2003-16

June 13, 2003

Underfunding of Private Pension Plans

Simon Kwan

Financial Notes: This series supersedes Western Banking. It appears on an occasional basis and is prepared under the auspices of the Financial and Regional Research Section of the FRBSF’s Economic Research Department. Regional Banking Tables will continue to be updated online quarterly.


The long bear market in stocks has led to a nearly $1 trillion shrinkage in the value of private pension fund assets: at the peak in 1999, these assets were worth $4.63 trillion; in 2002, they were worth $3.69 trillion. In the case of “defined contribution” plans, the burden of these losses fell on the beneficiaries rather than on the sponsoring firms. In these plans, the employer provides an account for each participant and specifies only how contributions to each account are to be determined, not the amount of benefits the individual is to receive. Therefore, since the participant’s benefits depend solely on the amount of the contribution and the return earned on investing it, the employee bears all the investment risk.

In the case of “defined benefit” plans, in contrast, employers bear the investment risk, because the amount of the pension benefit is fixed according to a formula that usually involves such factors as the employee’s age, years of service, and compensation. Today, many firms sponsoring these plans now face a sizable gap between the value of their plan assets and the current value of their pension obligations. As a result, these firms must meet large re-funding requirements under the Employee Retirement Income Security Act (ERISA).

In this Economic Letter, I focus on the underfunding of defined benefit (DB) plans, whose assets account for about 43% of the $3.69 trillion total. In particular, I measure the underfunding in two ways and provide a simple simulation to give some perspective on how significant the re-funding requirements are likely to be.

Measuring the gap

Firms in the S&P 500 provide a good sample for analyzing the underfunding phenomenon—353 of those companies sponsor DB plans, and 327 have released their 2002 pension data so far. As of 2002, the total plan assets of those 327 firms stood at $917 billion, which was about 58% of all private DB plan assets. These firms are concentrated in a few sectors, such as the financial sector (e.g., Citigroup), the industrial sector (e.g., Boeing), and the consumer discretionary sector (e.g., General Motors). Many information technology companies in the S&P 500 do not offer DB plans to their employees; IBM and Hewlett Packard are two notable exceptions.
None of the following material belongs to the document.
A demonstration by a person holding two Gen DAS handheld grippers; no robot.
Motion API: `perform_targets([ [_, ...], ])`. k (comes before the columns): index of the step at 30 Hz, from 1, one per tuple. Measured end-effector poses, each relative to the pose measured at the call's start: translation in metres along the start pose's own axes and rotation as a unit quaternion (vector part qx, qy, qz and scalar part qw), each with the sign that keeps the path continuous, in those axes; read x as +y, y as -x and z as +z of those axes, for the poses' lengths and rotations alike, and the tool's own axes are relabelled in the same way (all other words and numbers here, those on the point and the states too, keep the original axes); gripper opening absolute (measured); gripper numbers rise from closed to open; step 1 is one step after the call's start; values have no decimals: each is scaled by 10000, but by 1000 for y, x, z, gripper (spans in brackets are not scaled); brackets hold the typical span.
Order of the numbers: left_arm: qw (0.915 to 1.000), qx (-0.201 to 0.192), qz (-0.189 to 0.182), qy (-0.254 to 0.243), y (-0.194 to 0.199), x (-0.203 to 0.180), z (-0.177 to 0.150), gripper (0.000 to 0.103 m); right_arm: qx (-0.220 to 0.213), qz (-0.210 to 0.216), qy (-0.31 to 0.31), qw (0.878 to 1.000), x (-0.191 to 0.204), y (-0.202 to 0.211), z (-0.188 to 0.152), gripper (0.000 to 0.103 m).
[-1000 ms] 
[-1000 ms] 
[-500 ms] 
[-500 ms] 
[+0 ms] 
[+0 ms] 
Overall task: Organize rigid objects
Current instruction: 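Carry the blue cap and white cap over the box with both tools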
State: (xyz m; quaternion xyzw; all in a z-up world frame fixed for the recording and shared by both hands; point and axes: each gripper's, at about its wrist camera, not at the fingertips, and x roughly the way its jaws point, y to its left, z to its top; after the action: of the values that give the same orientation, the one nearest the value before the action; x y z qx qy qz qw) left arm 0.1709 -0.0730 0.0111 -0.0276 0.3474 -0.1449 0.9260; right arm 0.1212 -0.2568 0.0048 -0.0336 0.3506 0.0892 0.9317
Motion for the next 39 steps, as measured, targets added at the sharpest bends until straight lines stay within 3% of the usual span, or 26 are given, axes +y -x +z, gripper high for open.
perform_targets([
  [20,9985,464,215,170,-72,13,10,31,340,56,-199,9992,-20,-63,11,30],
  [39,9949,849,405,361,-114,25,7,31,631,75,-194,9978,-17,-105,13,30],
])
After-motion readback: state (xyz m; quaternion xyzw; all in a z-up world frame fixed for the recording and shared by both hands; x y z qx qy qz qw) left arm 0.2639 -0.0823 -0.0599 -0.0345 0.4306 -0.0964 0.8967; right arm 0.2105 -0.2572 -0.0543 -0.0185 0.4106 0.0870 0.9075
The funding status of a DB plan typically is measured in one of two ways. For this analysis, I use the economic definition, namely, the difference between the market value of plan assets and the projected benefit obligations (PBO) of the pension plan. The PBO, reported in a footnote of a sponsoring firm’s financial statements, represents the present value of all benefits attributed by the pension benefit formula to employee service rendered up to the financial statement date. It is measured using assumptions about future compensation levels if the pension benefit formula is based on compensation levels, like final-pay or final-average-pay. The PBO differs from the accumulated benefit obligations (ABO) used under ERISA to compute funding status. The ABO is based on employee service and compensation level prior to the financial statement date and does not account for expected future changes in compensation levels. Therefore, for plans with pay-related benefit formulas, PBO is always greater than ABO.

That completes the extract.